Task details — Below are records with pictures in them. Output exactly the lines from the one with "Tag the dark grey right post with points." through the one with "For a safety inspection report, we need the blue", both included, and leave every picture out; give only those lines.

(Data shown Opens)

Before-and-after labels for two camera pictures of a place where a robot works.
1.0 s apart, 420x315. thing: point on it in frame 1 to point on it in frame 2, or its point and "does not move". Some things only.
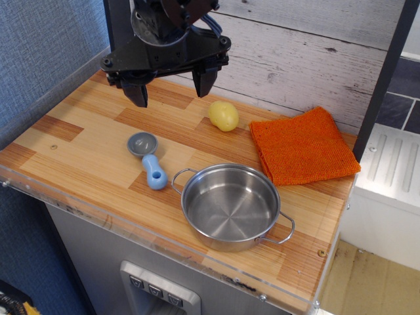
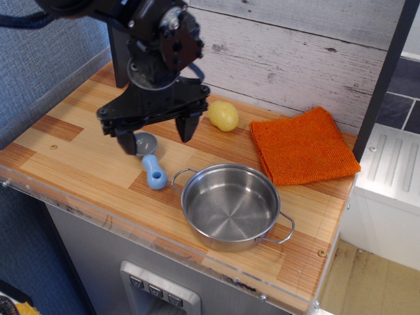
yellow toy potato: x=224 y=115 does not move
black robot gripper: x=200 y=51 to x=153 y=95
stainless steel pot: x=229 y=207 does not move
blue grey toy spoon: x=144 y=144 does not move
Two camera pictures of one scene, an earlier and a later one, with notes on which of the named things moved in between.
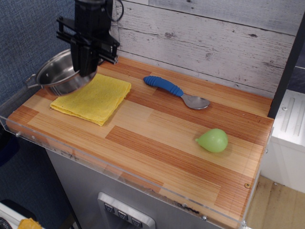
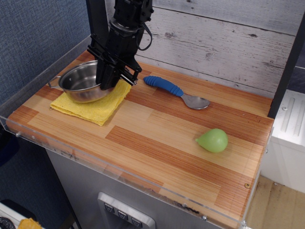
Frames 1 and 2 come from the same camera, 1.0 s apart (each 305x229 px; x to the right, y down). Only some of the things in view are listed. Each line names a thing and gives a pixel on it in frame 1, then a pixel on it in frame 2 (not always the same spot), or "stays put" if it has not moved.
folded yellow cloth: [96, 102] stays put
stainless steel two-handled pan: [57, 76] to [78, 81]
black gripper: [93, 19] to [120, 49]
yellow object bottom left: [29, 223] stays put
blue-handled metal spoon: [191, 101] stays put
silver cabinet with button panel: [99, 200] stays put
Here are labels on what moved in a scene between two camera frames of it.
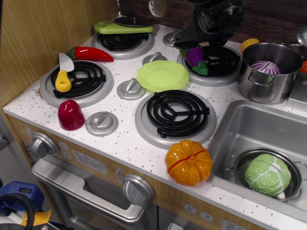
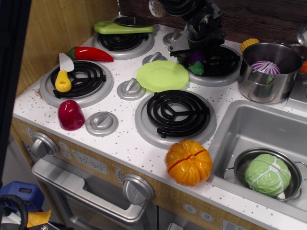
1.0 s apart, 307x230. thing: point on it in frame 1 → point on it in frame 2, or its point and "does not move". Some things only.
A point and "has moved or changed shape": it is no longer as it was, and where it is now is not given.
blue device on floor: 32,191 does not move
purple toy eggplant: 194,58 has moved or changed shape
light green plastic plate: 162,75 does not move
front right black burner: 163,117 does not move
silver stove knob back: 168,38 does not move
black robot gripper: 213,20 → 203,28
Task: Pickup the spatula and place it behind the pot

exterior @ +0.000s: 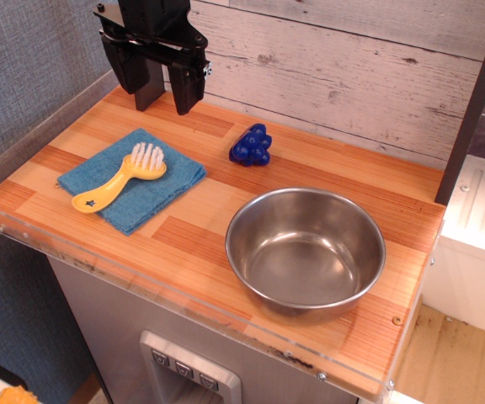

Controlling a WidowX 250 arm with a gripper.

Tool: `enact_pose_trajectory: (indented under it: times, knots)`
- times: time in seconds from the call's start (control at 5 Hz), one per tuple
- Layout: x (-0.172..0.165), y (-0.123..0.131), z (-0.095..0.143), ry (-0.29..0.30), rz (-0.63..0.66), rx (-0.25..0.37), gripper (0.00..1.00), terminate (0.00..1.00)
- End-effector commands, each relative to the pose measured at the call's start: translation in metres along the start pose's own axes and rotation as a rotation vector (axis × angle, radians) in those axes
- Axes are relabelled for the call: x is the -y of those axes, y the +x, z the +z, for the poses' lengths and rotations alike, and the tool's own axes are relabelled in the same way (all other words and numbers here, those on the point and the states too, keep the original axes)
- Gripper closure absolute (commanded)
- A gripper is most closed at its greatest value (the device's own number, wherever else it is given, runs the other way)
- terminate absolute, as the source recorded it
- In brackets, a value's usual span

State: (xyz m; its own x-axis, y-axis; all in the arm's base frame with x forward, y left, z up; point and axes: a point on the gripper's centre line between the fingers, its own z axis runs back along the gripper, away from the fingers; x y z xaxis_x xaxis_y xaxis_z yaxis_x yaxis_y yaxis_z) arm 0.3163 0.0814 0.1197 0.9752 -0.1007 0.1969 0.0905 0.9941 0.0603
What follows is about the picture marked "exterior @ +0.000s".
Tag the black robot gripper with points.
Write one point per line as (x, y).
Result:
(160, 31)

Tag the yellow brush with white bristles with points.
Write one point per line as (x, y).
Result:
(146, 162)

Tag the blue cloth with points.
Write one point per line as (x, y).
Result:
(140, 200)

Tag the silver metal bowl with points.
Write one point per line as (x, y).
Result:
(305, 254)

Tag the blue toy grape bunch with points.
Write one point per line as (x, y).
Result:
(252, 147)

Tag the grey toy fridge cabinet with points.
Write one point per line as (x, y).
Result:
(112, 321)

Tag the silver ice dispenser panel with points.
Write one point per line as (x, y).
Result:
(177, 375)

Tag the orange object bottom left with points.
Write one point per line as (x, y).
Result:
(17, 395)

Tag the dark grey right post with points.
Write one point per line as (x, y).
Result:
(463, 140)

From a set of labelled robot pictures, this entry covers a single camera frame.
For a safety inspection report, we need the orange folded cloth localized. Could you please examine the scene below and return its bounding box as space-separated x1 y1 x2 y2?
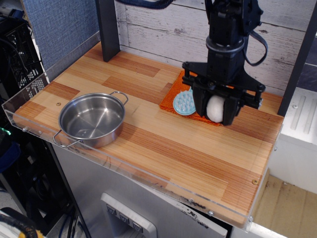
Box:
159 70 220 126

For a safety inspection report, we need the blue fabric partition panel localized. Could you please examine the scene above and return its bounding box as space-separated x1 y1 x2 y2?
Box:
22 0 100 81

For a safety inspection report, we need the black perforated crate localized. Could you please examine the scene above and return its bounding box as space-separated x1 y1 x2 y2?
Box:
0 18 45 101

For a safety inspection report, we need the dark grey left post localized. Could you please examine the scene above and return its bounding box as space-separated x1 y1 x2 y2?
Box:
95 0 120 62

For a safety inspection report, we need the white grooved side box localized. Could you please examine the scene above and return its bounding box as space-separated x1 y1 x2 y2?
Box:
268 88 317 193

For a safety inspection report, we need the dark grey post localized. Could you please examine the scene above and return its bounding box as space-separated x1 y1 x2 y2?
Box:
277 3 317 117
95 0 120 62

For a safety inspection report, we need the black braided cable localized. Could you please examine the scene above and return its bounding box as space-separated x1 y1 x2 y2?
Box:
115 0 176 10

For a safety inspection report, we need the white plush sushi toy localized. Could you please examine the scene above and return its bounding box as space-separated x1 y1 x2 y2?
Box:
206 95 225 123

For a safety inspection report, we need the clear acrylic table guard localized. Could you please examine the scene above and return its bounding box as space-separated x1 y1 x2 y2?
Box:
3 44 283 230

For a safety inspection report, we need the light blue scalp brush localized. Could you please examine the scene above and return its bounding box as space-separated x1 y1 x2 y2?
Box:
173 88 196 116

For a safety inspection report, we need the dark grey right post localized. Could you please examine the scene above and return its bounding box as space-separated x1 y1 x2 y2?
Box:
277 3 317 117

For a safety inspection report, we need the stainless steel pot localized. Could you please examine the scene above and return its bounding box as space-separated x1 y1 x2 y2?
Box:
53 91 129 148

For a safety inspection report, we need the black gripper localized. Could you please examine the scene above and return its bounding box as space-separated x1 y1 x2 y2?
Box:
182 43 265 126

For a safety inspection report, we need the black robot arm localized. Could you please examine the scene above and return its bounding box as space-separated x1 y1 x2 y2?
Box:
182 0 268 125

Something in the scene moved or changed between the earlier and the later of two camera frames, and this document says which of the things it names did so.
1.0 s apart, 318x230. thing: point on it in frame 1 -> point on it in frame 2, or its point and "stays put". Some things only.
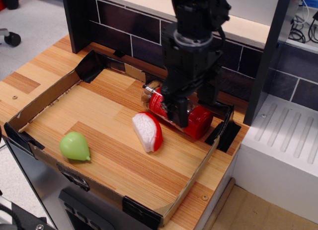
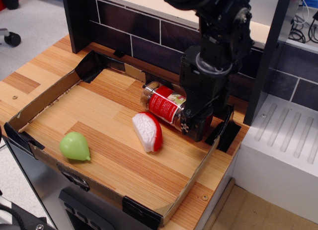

(Data shown Closes)

Result below —
Tag the dark grey right post with points.
Write one point per line as (x, y).
Result:
(463, 140)

From a set of labelled robot pictures, this entry covers a single camera frame.
For a safety inspection report, we need the orange folded cloth localized. Could you please examine the scene below and return its bounding box as space-separated x1 y1 x2 y2?
Box:
159 70 220 126

For a safety inspection report, we need the blue fabric partition panel localized. Could you please examine the scene above and return its bounding box as space-separated x1 y1 x2 y2?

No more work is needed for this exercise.